March 2012

Volume 27 Number 03

Forecast: Cloudy - Exploring Cloud Architecture

By Joseph Fultz | March 2012

Joseph FultzI decided a while back that at least one of my columns would cover general architectural considerations and some base high-level designs for creating cloud-based solutions. I know from all of the sessions I’ve presented at or attended that if a technical audience doesn’t get to play with some code, the sessions aren’t usually well-received. But I’m hoping this article will benefit folks by at least helping to frame and give some basic targets for their thinking about solution architecture.

I’ll be using Platform as a Service (PaaS)—in particular, Azure—as the contextual corkboard on which to hang the ideas and considerations, but the ideas I want to convey should also apply to Infrastructure as a Service (IaaS) and Software as a Service (SaaS) with little translation. I’ll point out some of the key design considerations when creating a cloud solution, categorize the platform tools Azure provides, illustrate some base designs and provide a decision matrix for selecting your design style.

Cloud Considerations

Seasoned developers and architects might get into a habit of identifying some problem characteristics, matching a pattern and pronouncing a design. I’m going to highlight some typical designs for cloud solutions, but I highly encourage taking an active approach to solving problems versus just using a cookie cutter from the previous batch of solutions that were baked up. The best approach is to design a solution that’s ideal and then start overlaying conditions that the cloud adds and conditions of the enterprise ecosystem. Add them one at a time and solve any associated problems, because just like math or proper debugging, if you add too many variables, you’ll introduce errors whose source can’t be easily ascertained.

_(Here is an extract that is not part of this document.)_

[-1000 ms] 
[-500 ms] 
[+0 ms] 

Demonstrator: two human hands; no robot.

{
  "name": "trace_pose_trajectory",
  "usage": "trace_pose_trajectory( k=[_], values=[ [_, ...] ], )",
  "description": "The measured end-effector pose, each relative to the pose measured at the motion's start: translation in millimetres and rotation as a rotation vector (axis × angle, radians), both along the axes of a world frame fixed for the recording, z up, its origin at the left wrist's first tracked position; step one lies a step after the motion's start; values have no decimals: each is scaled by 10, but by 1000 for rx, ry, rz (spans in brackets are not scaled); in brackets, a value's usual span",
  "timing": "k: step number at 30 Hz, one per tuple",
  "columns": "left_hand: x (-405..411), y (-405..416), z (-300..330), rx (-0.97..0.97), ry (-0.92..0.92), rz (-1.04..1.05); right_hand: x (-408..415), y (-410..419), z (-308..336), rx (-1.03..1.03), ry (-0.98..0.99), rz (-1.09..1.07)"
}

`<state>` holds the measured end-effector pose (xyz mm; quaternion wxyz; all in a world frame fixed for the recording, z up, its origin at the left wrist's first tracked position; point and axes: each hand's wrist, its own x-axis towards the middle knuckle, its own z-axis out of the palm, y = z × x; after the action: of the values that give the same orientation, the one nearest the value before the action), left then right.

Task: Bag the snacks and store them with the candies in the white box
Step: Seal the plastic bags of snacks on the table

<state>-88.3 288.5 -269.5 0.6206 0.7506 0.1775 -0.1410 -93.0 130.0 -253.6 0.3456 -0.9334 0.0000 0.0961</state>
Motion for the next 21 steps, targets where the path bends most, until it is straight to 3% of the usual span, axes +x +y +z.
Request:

What does it mean to design a “cloud solution?” I want to start with a strong emphasis that a Web Role queuing to a Worker Role and then picking the result up off a return queue isn’t the defining style of cloud design. In fact, in many regards, using such architecture as a base from which to launch a design might in fact reduce the overall benefit of a cloud implementation. As private cloud infrastructure becomes readily available, the line blurs between cloud and not-cloud because the delineating factor isn’t location. So the focus for differentiation needs to be on what it does rather than what it is or where it is.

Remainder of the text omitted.